Do ponto de vista do dispositivo, a resistência mecânica necessária para penetrar o tecido-alvo pode conflitar com a taxa de liberação do cargo. Sistemas fotoresponsivos exigem controle rigoroso de dose de luz, profundidade de penetração e aquecimento local. A esterilização, embalagem e armazenamento prolongado devem preservar tanto a integridade das agulhas quanto a atividade biológica dos vesículos.
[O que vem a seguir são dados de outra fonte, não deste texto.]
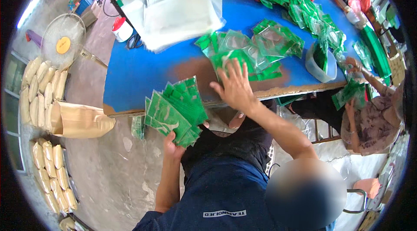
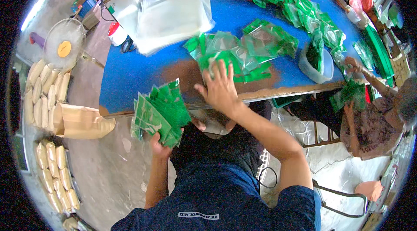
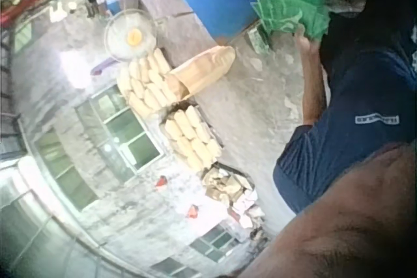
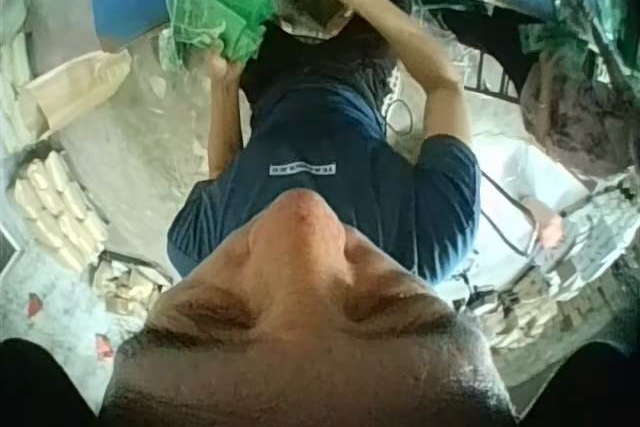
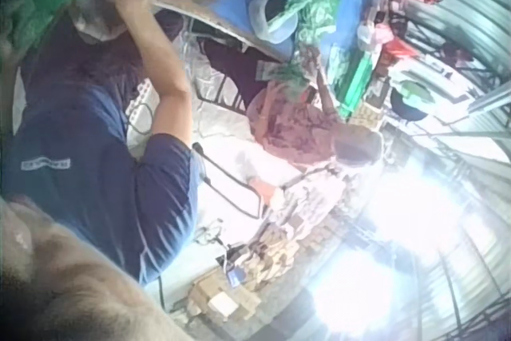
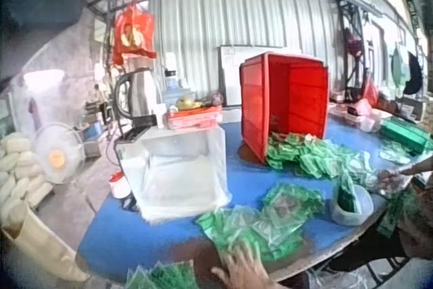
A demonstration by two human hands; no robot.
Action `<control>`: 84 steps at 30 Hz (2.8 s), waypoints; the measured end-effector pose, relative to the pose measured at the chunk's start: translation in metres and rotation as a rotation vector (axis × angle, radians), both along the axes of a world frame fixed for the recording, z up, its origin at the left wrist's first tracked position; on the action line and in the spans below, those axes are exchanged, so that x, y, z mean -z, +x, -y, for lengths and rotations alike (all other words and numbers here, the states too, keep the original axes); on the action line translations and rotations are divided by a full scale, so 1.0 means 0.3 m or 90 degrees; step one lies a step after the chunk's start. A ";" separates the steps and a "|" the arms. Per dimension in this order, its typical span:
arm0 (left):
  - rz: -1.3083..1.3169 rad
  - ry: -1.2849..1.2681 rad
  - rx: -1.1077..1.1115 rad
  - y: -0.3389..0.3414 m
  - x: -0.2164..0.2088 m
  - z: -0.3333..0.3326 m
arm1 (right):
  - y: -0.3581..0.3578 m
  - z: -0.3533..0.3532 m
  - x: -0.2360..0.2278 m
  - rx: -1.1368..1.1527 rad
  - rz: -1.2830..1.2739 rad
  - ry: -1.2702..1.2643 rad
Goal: The recorder is counting and stacking small green plastic pouches and then placing them into larger plastic bags.
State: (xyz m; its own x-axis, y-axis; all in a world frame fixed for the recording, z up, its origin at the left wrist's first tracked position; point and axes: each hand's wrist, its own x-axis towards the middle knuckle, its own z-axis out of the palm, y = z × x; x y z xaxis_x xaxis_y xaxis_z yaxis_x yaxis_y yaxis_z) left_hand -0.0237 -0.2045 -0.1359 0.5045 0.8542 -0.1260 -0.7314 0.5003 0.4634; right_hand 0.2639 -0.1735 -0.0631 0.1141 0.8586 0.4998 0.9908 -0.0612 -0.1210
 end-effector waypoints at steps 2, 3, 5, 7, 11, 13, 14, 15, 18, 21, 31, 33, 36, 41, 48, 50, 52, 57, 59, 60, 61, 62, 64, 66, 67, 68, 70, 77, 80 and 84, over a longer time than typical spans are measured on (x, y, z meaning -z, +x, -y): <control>-0.013 -0.030 -0.009 0.001 -0.045 0.025 | -0.034 0.063 -0.013 -0.250 -0.109 -0.037; -0.015 -0.032 -0.022 0.011 -0.044 0.022 | -0.039 0.076 -0.009 -0.354 -0.254 -0.035; -0.037 -0.052 0.024 -0.001 -0.018 0.010 | -0.084 0.096 -0.097 -0.374 -0.418 -0.226; -0.032 -0.043 0.029 0.011 -0.036 0.006 | -0.094 0.067 -0.073 -0.372 -0.693 -0.432; -0.083 0.033 -0.006 0.029 -0.118 -0.009 | -0.127 0.037 -0.023 -0.243 -0.857 -0.024; -0.130 0.059 -0.031 0.039 -0.147 -0.055 | -0.105 0.036 -0.125 -0.352 -0.937 -0.117; -0.206 0.172 -0.055 0.063 -0.192 -0.117 | -0.094 0.037 -0.175 -0.459 -1.011 -0.214; -0.279 0.290 -0.075 0.100 -0.234 -0.178 | -0.080 -0.001 -0.207 -0.487 -0.893 -0.151; -0.599 0.689 0.068 0.118 -0.333 -0.375 | -0.048 -0.084 -0.258 -0.442 -0.735 -0.058; -0.678 0.708 0.073 0.170 -0.277 -0.492 | 0.024 -0.152 -0.052 -0.423 -0.554 -0.010; -0.452 0.462 0.055 0.248 -0.275 -0.548 | -0.062 -0.180 -0.097 -0.317 -0.617 -0.093; -0.419 0.463 0.040 0.233 -0.292 -0.538 | -0.082 -0.184 -0.131 -0.289 -0.641 -0.133; -0.338 0.434 -0.028 0.232 -0.346 -0.459 | -0.092 -0.152 -0.143 -0.371 -0.600 -0.012; -0.402 0.434 0.012 0.212 -0.298 -0.488 | -0.095 -0.160 -0.133 -0.337 -0.658 -0.206; -0.625 0.794 -0.087 0.179 -0.256 -0.449 | -0.080 -0.114 -0.092 -0.372 -0.593 -0.188; -0.504 0.607 0.005 0.174 -0.229 -0.463 | -0.085 -0.109 -0.072 -0.350 -0.558 -0.207; -0.535 0.655 0.025 0.161 -0.215 -0.476 | -0.090 -0.123 -0.049 -0.294 -0.548 -0.220; -0.536 0.664 0.024 0.174 -0.227 -0.456 | -0.064 -0.127 -0.084 -0.372 -0.552 -0.224; -0.518 0.613 -0.030 0.177 -0.245 -0.440 | -0.047 -0.114 -0.129 -0.429 -0.509 -0.211; -0.513 0.618 -0.028 0.180 -0.281 -0.436 | -0.024 -0.100 -0.163 -0.464 -0.593 -0.167; -0.635 0.680 -0.067 0.177 -0.331 -0.424 | 0.000 -0.080 -0.200 -0.498 -0.678 -0.122; -0.765 0.728 -0.115 0.155 -0.370 -0.395 | 0.007 -0.063 -0.286 -0.502 -0.814 -0.105; -0.783 0.781 -0.164 0.157 -0.438 -0.373 | 0.027 -0.020 -0.453 -0.463 -0.459 -0.058; -0.844 0.744 -0.119 0.160 -0.501 -0.359 | 0.024 -0.018 -0.517 -0.473 -0.342 -0.056; -0.882 0.763 -0.112 0.161 -0.517 -0.356 | 0.020 -0.011 -0.534 -0.486 -0.223 -0.055; -0.881 0.763 -0.108 0.161 -0.519 -0.357 | 0.018 0.005 -0.546 -0.483 -0.225 -0.056; -0.920 0.813 -0.081 0.170 -0.525 -0.364 | 0.018 0.032 -0.562 -0.497 -0.130 -0.070; -0.885 0.844 -0.054 0.217 -0.578 -0.329 | -0.034 0.039 -0.489 -0.518 -0.189 -0.002; -0.924 0.903 -0.046 0.202 -0.561 -0.326 | -0.038 0.049 -0.474 -0.490 -0.198 -0.008; -0.911 0.866 0.007 0.214 -0.580 -0.302 | -0.045 0.040 -0.443 -0.536 -0.194 0.043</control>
Para aplicações oculares e em outros tecidos de acesso difícil, modelos animais de pequeno porte não reproduzem adequadamente a espessura tecidual, a mecânica e as respostas imunes humanas. Estudos em animais de grande porte e modelos teciduais relevantes para humanos serão essenciais antes da transposição clínica. Lesões acessíveis — feridas crônicas, úlceras orais e condições selecionadas da superfície ocular — representam os pontos de partida mais práticos, pois permitem monitoramento direto da resposta local.
Conclusão
Sistemas MN-exossomo reúnem duas capacidades complementares: acesso a um compartimento tecidual definido e entrega local de cargo biologicamente ativo de origem celular. As evidências revisadas sugerem que essa combinação pode melhorar a retenção de vesículas e ampliar as possibilidades terapêuticas e diagnósticas em dermatologia, cardiologia, neurologia, ortopedia, oncologia, oftalmologia e odontologia. Para o especialista em saúde ocular, os dados sobre queimadura corneal e glaucoma indicam que MNs podem superar limitações críticas da farmacologia tópica convencional — como clearance lacrimal rápido e baixa penetração escleral —, embora a validação clínica ainda seja necessária.